WHAT NEEDS TO BE DONE:
Copy, without any change, the lines from the one that holds "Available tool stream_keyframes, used" through the final line of the material below.

INFORMATION SUPPLIED:

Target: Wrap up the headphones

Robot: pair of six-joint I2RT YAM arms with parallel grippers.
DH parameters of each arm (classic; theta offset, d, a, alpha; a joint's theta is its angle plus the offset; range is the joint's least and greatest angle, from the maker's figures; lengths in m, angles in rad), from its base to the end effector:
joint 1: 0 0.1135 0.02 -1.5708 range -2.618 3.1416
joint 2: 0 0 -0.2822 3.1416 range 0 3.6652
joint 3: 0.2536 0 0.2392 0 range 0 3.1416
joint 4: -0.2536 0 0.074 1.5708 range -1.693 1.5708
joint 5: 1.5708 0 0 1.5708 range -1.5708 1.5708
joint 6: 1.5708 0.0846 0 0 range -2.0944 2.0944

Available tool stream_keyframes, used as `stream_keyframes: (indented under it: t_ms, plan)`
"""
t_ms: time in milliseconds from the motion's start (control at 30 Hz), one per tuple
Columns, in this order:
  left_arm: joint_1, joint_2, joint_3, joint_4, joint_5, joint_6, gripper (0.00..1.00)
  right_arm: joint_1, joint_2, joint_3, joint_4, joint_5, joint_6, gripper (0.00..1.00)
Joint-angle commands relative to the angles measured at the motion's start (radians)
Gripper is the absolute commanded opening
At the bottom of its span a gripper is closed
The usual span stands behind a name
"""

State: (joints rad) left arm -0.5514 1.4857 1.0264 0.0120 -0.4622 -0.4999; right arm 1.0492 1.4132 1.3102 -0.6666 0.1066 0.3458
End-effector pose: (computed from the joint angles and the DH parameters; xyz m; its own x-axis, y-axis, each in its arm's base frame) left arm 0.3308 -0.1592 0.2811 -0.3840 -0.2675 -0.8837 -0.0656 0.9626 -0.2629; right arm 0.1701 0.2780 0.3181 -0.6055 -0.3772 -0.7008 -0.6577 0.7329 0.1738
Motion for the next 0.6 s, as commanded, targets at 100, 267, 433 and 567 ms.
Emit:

EXERCISE RESULT:
Available tool stream_keyframes, used as `stream_keyframes: (indented under it: t_ms, plan)`
"""
t_ms: time in milliseconds from the motion's start (control at 30 Hz), one per tuple
Columns, in this order:
  left_arm: joint_1, joint_2, joint_3, joint_4, joint_5, joint_6, gripper (0.00..1.00)
  right_arm: joint_1, joint_2, joint_3, joint_4, joint_5, joint_6, gripper (0.00..1.00)
Joint-angle commands relative to the angles measured at the motion's start (radians)
Gripper is the absolute commanded opening
At the bottom of its span a gripper is closed
The usual span stands behind a name
"""

State: (joints rad) left arm -0.5514 1.4857 1.0264 0.0120 -0.4622 -0.4999; right arm 1.0492 1.4132 1.3102 -0.6666 0.1066 0.3458
End-effector pose: (computed from the joint angles and the DH parameters; xyz m; its own x-axis, y-axis, each in its arm's base frame) left arm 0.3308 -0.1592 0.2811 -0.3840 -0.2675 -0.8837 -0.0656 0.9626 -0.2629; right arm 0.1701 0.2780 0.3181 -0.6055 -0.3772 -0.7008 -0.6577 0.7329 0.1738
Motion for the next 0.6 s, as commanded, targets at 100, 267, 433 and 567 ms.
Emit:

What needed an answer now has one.